→ **Work order**
All of the data below should be output exactly as given.

→ **Data provided**
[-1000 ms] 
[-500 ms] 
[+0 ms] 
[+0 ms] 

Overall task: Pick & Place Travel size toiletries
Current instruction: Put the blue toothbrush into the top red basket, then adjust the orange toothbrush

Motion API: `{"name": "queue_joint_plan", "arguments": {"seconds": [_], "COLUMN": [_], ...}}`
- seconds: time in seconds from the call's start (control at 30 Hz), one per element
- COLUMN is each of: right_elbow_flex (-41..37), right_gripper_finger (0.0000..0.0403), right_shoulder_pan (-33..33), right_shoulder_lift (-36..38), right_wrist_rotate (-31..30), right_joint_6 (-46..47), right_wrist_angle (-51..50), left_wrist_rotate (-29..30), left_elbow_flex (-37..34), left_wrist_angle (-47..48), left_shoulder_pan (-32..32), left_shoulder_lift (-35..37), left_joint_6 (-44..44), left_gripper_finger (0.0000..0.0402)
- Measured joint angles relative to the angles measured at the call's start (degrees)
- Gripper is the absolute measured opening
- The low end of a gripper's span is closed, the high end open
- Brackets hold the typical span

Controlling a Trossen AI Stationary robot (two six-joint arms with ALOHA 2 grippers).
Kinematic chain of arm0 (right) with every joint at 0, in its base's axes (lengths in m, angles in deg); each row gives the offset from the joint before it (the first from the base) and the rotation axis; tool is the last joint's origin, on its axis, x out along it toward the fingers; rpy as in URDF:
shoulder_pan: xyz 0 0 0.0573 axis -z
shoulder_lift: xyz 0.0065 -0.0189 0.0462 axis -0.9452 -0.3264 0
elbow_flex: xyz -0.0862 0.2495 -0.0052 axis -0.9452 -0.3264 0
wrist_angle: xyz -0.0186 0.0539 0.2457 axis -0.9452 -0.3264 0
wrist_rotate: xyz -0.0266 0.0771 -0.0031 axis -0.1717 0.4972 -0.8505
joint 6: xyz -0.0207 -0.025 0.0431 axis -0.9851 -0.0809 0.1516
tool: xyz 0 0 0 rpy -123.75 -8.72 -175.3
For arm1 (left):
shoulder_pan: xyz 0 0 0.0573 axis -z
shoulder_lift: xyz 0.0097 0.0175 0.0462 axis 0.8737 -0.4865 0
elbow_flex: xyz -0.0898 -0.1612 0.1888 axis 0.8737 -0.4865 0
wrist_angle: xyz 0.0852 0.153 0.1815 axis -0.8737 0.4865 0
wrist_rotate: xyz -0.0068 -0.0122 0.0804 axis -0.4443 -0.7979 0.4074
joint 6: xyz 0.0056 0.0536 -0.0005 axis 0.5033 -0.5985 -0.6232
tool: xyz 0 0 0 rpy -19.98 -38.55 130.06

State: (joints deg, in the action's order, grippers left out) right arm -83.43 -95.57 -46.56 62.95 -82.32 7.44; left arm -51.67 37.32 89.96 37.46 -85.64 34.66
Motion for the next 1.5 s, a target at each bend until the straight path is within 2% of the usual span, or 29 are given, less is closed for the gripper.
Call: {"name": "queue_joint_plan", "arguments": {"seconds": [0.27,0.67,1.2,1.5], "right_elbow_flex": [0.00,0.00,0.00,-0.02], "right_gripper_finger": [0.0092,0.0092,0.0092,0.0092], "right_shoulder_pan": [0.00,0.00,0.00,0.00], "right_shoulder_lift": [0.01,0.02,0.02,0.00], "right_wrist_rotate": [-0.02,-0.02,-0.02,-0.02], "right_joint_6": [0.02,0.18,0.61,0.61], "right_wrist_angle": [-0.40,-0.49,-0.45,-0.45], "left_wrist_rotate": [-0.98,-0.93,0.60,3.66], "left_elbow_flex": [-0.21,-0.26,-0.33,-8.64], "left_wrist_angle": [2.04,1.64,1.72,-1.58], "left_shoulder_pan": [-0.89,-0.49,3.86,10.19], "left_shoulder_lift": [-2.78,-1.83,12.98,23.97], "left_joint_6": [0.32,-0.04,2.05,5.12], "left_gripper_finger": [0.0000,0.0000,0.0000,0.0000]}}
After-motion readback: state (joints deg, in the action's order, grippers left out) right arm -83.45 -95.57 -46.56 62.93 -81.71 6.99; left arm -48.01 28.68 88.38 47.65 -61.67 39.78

→ **Task result**
[-1000 ms] 
[-500 ms] 
[+0 ms] 
[+0 ms] 

Overall task: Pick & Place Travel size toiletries
Current instruction: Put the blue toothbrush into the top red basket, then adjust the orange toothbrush

Motion API: `{"name": "queue_joint_plan", "arguments": {"seconds": [_], "COLUMN": [_], ...}}`
- seconds: time in seconds from the call's start (control at 30 Hz), one per element
- COLUMN is each of: right_elbow_flex (-41..37), right_gripper_finger (0.0000..0.0403), right_shoulder_pan (-33..33), right_shoulder_lift (-36..38), right_wrist_rotate (-31..30), right_joint_6 (-46..47), right_wrist_angle (-51..50), left_wrist_rotate (-29..30), left_elbow_flex (-37..34), left_wrist_angle (-47..48), left_shoulder_pan (-32..32), left_shoulder_lift (-35..37), left_joint_6 (-44..44), left_gripper_finger (0.0000..0.0402)
- Measured joint angles relative to the angles measured at the call's start (degrees)
- Gripper is the absolute measured opening
- The low end of a gripper's span is closed, the high end open
- Brackets hold the typical span

Controlling a Trossen AI Stationary robot (two six-joint arms with ALOHA 2 grippers).
Kinematic chain of arm0 (right) with every joint at 0, in its base's axes (lengths in m, angles in deg); each row gives the offset from the joint before it (the first from the base) and the rotation axis; tool is the last joint's origin, on its axis, x out along it toward the fingers; rpy as in URDF:
shoulder_pan: xyz 0 0 0.0573 axis -z
shoulder_lift: xyz 0.0065 -0.0189 0.0462 axis -0.9452 -0.3264 0
elbow_flex: xyz -0.0862 0.2495 -0.0052 axis -0.9452 -0.3264 0
wrist_angle: xyz -0.0186 0.0539 0.2457 axis -0.9452 -0.3264 0
wrist_rotate: xyz -0.0266 0.0771 -0.0031 axis -0.1717 0.4972 -0.8505
joint 6: xyz -0.0207 -0.025 0.0431 axis -0.9851 -0.0809 0.1516
tool: xyz 0 0 0 rpy -123.75 -8.72 -175.3
For arm1 (left):
shoulder_pan: xyz 0 0 0.0573 axis -z
shoulder_lift: xyz 0.0097 0.0175 0.0462 axis 0.8737 -0.4865 0
elbow_flex: xyz -0.0898 -0.1612 0.1888 axis 0.8737 -0.4865 0
wrist_angle: xyz 0.0852 0.153 0.1815 axis -0.8737 0.4865 0
wrist_rotate: xyz -0.0068 -0.0122 0.0804 axis -0.4443 -0.7979 0.4074
joint 6: xyz 0.0056 0.0536 -0.0005 axis 0.5033 -0.5985 -0.6232
tool: xyz 0 0 0 rpy -19.98 -38.55 130.06

State: (joints deg, in the action's order, grippers left out) right arm -83.43 -95.57 -46.56 62.95 -82.32 7.44; left arm -51.67 37.32 89.96 37.46 -85.64 34.66
Motion for the next 1.5 s, a target at each bend until the straight path is within 2% of the usual span, or 29 are given, less is closed for the gripper.
Call: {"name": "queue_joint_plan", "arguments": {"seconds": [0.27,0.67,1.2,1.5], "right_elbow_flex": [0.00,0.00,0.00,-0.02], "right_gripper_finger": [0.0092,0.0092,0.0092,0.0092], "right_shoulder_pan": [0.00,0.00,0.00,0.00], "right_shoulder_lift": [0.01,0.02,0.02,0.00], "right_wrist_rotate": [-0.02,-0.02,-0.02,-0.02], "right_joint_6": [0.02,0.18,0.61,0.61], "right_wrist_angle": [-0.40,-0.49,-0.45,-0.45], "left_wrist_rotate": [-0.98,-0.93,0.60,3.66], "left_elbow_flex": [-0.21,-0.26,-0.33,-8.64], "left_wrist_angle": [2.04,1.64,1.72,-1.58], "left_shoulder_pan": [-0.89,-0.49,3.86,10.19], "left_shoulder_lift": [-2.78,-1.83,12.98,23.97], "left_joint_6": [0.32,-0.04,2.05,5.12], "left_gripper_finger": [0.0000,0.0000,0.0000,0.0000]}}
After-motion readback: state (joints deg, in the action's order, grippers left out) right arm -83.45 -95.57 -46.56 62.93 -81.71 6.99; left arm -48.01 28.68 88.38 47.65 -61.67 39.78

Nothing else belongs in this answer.